From its birth in 1905, Alberta has been home to several married couples who epitomized the spirit of volunteerism and social activism. One such husband-and-wife team was the duo of Maude and Harold Riley of Calgary.

Maude Riley

Maude Riley knew how to get things done, and she wouldn’t take no for an answer. As a lifelong activist for social improvement in Calgary, she fought for the well-being of children and for the rights of women. Among her notable activities were her campaigns to provide children with safe milk, to convince the Calgary Police Force to hire women, and her tireless quest to have health education be included as part of the school curriculum.
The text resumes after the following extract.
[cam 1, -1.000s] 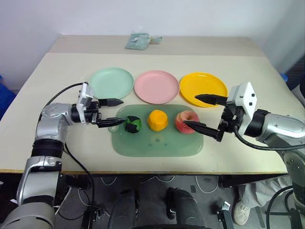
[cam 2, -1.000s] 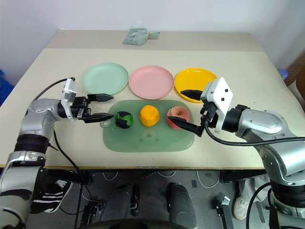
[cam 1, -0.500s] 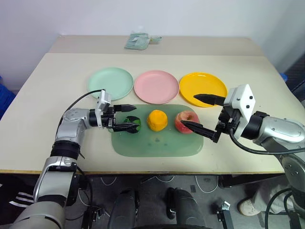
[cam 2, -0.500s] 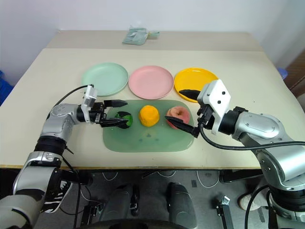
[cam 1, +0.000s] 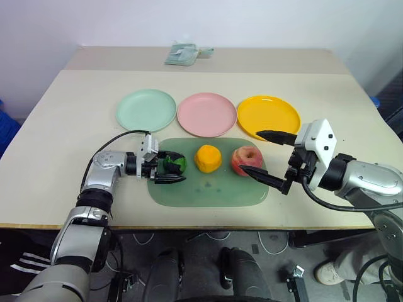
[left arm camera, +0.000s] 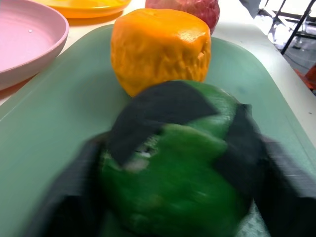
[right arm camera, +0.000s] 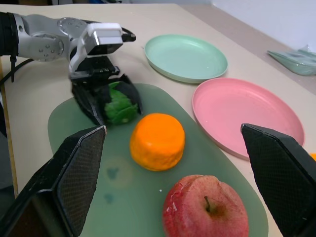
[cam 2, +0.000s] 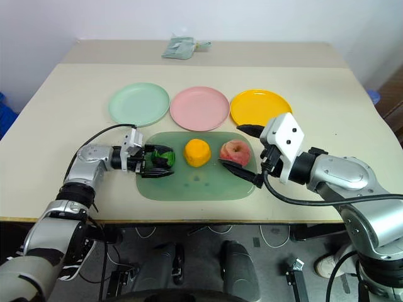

In 1918, she helped found the Calgary Child Welfare Society and served as the president of the Alberta Council on Child and Family Welfare from 1923 to 1962. In addition, she held positions on the executives of many other organizations. These included the National Council of Women, the Alberta Federation of Women, the Calgary Playground Association, the Canadian Council on Child Welfare, and the Foothills Provincial General Hospital Board, among others. Along the way, she gained a reputation as a tough and determined advocate for the causes she championed. Maude Riley is regarded as one of the pioneers of social work in the province of Alberta.

Harold Riley

Maude was married to Harold Riley, an equally civic-minded person. In addition to prior roles as Deputy Provincial Secretary of Alberta and as University of Alberta registrar, he served in the provincial government as a member of the Legislative Assembly of Alberta from 1906 to 1913. After volunteering for the army during the First World War, he returned home to play an integral role in the development of the Southern Alberta Pioneers' and Old Timers' Association, acting as its secretary for more than 20 years.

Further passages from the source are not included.